A $10 weed-wacker motor from a garage sale would be a better starting point.

------
alexholehouse
With no knowledge of engineering (or indeed the associated issues) I was
interested to hear what the community felt about this kind of vehicle.

For the record, it was never my attention to post this as a sensationalist
story (which I presume is why it's been pulled).

------
achy
Amazing that almost zero thought on the side of aerodynamics and engineering
went into the production of such a high-amount-of-work project. The second the
3-foot tie points are removed, the center of mass of the driver will cause it
to flip upside down instantly.

------
joejohnson
Why not cover both fan wells entirely with the mesh coverings?
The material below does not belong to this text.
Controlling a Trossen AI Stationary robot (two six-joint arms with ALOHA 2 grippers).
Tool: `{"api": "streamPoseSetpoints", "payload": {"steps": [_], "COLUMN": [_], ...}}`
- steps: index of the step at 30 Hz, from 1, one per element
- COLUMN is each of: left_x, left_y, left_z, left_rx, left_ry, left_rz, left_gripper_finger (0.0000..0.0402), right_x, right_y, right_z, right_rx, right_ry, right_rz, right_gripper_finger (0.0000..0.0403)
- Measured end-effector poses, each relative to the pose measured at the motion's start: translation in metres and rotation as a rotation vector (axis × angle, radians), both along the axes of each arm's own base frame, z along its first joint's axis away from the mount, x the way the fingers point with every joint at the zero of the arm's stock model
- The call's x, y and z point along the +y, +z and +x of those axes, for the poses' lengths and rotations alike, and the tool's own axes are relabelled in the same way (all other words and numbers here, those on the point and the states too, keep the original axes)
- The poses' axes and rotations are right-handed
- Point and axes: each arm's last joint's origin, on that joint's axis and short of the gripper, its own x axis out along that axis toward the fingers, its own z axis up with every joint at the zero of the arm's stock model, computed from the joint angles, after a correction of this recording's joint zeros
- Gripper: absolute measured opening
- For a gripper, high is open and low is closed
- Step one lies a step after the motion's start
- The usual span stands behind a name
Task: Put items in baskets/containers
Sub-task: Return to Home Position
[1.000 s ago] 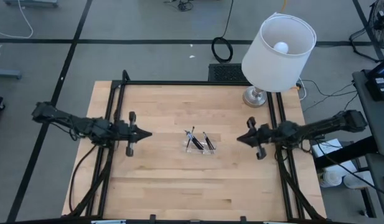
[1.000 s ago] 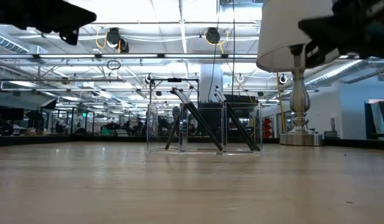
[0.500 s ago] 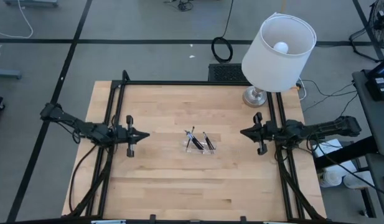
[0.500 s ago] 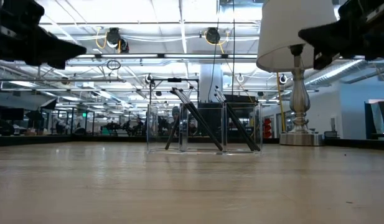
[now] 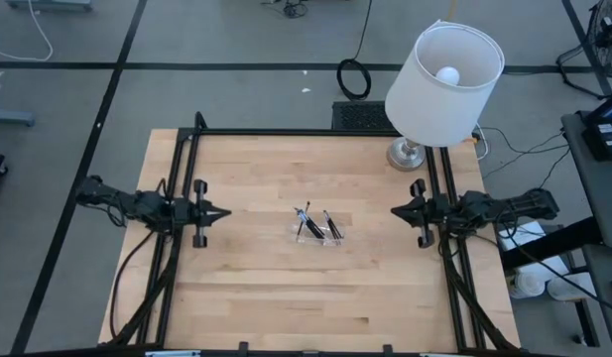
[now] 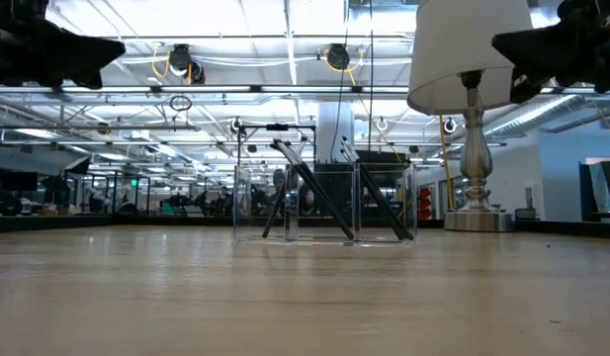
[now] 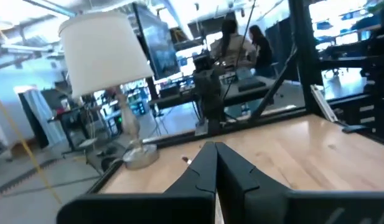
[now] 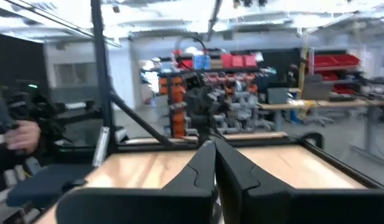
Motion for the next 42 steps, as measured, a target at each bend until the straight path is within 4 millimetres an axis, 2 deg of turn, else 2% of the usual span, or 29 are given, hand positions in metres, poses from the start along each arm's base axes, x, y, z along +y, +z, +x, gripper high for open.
{"api": "streamPoseSetpoints", "payload": {"steps": [4, 10, 15, 23, 42], "left_x": [0.0, 0.001, 0.002, 0.002, 0.002], "left_y": [-0.007, -0.01, -0.01, -0.01, -0.01], "left_z": [0.0, 0.001, 0.002, 0.002, 0.002], "left_rx": [0.068, 0.104, 0.105, 0.093, 0.092], "left_ry": [0.004, 0.017, 0.074, 0.074, 0.073], "left_rz": [-0.043, -0.136, -0.138, -0.134, -0.135], "left_gripper_finger": [0.0, 0.0, 0.0018, 0.0043, 0.0047], "right_x": [0.0, 0.001, 0.001, 0.001, 0.001], "right_y": [-0.004, -0.003, 0.0, 0.001, 0.001], "right_z": [-0.002, -0.002, -0.003, -0.003, -0.003], "right_rx": [0.038, 0.023, -0.006, -0.012, -0.012], "right_ry": [-0.054, -0.031, -0.024, -0.021, -0.021], "right_rz": [0.0, -0.009, 0.025, 0.047, 0.047], "right_gripper_finger": [0.0, 0.0, 0.0, 0.0, 0.0]}}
Does that
reduce lift significantly? It looks really scary to have the fan exposed. I'm
sure it would be grisly if anyone got a hand in that thing.

------
lifthearth
How long is the flight time on this? It burns through about 30liters of gas an
hour so even if it had a car sized gas tank it could only fly for an hour
before refueling. Still, it seems really exciting!

------
Palomides
this has been around for a while, and there still aren't any videos of it
actually flying. judge for yourself why they're selling t-shirts and scale
models instead of the actual thing. as of june last year (quote gizmag.com
article) "To help generate interest in the hopes of attracting investors,
Malloy plans to conduct flight tests in a couple of months."

------
reustle
I'd love to see a quadrocopter implemented like this. I think it would have
much more stability.

------
paulhauggis
I was actually thinking about that Simpsons episode when they got involved in
that cult.